Omitting the Sampling Dimension for QI or DNP Studies
“Khoja & Moosa (2023) used a sample of patients at the study hospital. The DNP project did not have a sample because it was a quality improvement project.” Neither statement demonstrates understanding of what sampling means in a QI context. Simply noting that QI “doesn’t have a sample” treats the difference as an absence rather than as a structural distinction worth analyzing.
Instead
Analyze what replaces the research sampling logic in QI — what data sources the QI study used, what population those data represented, what time period was covered, and how those scope decisions constrained the study’s applicability. Then explain that in a DNP project, the equivalent of sampling is the definition of the data access scope in the Ethics Pledge — what records were approved for analysis, under what de-identification conditions, and for what purpose.
- Part One addresses generalizability, sampling, AND ethical protections for ALL THREE studies — nine analytical cells covered
- Tzeng & Yin (2017), Khoja & Moosa (2023), and Bangura (2024) are each cited specifically — no vague reference to “the research study”
- Federal definition of research (OHRP) is cited or paraphrased as the definitional anchor for the QI vs. research distinction
- Tuskegee analysis names at least two specific violations and connects each to a specific current protection
- Alsan & Wanamaker (2018) cited for the long-term population health effects of Tuskegee — not just the study itself
- Hunt et al. (2021) cited in the QI ethics section — this is the primary academic source for QI ethical considerations
- Part Two makes a structural argument about the difference between ethical frameworks — not just a list of different rules
- ANA Code of Ethics (2025) cited in connection to nursing’s professional obligations across all three study types
- DNP Ethics Pledge provisions are analyzed in terms of the risks they manage — not just summarized
- The gray zone between QI and research is acknowledged — posts that treat the distinction as perfectly clean underestimate the complexity the rubric rewards
- APA 7th edition formatting applied to all in-text citations and reference list
Frequently Asked Questions
Why This Discussion Matters Beyond the Grade
The distinction between research ethics and QI ethics is not academic trivia for a DNP student — it is a live professional question that shapes how you design your capstone project, what data you are permitted to collect and use, whether you need IRB approval, what you can publish, and what your obligations are to your partner organization and the patients whose records you may access. Getting this distinction wrong in practice has legal, ethical, and professional consequences that extend well beyond a missed discussion post.

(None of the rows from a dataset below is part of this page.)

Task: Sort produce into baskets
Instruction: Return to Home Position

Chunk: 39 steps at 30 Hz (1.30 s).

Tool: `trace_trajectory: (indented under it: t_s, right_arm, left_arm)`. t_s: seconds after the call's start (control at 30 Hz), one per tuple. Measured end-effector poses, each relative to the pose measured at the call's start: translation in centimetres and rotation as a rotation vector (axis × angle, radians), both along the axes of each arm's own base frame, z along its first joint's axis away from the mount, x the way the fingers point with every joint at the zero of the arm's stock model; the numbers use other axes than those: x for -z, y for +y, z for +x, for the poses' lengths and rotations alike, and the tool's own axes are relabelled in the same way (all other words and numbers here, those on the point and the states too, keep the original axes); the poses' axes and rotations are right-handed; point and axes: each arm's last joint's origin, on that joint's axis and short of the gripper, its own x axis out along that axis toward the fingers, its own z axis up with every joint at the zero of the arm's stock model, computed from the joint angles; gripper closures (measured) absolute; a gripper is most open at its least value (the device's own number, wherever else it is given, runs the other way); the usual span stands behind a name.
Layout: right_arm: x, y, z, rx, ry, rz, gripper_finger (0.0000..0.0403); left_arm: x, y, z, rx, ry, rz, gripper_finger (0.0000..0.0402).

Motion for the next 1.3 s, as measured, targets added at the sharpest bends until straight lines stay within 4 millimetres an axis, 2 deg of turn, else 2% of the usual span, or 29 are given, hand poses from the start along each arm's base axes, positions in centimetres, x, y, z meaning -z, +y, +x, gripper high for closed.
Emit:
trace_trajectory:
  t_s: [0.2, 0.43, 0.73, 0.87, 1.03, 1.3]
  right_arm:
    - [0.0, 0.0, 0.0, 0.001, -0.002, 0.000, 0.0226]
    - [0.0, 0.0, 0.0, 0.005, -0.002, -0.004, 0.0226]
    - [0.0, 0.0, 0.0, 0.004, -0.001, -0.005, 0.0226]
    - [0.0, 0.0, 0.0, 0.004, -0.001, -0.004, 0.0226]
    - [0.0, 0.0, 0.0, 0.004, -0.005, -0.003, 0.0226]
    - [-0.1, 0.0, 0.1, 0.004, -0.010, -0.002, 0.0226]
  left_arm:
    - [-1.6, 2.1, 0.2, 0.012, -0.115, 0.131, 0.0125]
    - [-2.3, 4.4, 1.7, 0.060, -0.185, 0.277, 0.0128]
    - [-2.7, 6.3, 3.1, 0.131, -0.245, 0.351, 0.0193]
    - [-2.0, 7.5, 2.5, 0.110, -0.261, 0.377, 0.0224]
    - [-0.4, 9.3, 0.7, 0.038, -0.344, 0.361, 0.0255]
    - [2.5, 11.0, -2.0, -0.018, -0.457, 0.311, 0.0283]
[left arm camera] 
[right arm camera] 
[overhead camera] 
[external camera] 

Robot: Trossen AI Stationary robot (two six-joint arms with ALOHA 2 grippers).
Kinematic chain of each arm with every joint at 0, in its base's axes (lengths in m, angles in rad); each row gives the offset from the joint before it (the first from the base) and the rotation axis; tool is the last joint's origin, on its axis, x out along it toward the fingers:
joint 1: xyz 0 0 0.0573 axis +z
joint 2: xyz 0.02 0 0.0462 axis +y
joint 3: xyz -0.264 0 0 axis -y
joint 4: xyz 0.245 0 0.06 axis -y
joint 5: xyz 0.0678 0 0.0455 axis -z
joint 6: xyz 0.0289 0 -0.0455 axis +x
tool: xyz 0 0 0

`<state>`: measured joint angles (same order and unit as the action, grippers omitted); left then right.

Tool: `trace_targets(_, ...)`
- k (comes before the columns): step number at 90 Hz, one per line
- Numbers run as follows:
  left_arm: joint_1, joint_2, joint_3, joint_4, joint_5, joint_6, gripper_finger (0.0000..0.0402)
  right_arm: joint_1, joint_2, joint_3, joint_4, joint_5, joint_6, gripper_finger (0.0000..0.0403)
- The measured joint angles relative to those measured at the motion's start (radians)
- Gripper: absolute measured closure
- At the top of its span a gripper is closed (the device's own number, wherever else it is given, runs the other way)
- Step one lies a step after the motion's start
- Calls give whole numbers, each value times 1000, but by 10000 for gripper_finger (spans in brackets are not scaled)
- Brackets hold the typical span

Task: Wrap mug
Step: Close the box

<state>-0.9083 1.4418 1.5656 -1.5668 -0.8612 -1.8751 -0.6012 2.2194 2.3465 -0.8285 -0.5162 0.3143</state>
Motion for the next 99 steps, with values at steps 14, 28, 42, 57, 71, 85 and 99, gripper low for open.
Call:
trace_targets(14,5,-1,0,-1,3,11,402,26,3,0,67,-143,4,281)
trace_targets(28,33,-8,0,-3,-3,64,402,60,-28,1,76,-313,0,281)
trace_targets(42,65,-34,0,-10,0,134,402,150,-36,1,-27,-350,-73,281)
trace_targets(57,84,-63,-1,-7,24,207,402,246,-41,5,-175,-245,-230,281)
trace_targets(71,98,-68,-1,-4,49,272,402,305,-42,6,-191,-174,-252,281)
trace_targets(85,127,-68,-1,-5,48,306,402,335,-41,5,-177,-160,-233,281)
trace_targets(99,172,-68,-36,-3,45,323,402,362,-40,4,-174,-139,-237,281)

Alsan and Wanamaker’s (2018) finding — that the Tuskegee study reduced Black men’s engagement with healthcare providers for decades, contributing to measurable excess mortality — is a reminder that the ethical failures of research do not stay within the study. They propagate into population health. According to the Office for Human Research Protections QI Activities FAQ, the boundary between QI and research hinges on the intent to generate generalizable knowledge — a determination that is not always obvious and that the DNP Ethics Pledge is specifically designed to make explicit for students whose projects could drift toward research if not carefully bounded. Understanding those boundaries, and the ethical reasoning behind them, is part of what it means to practice at the doctoral level in nursing.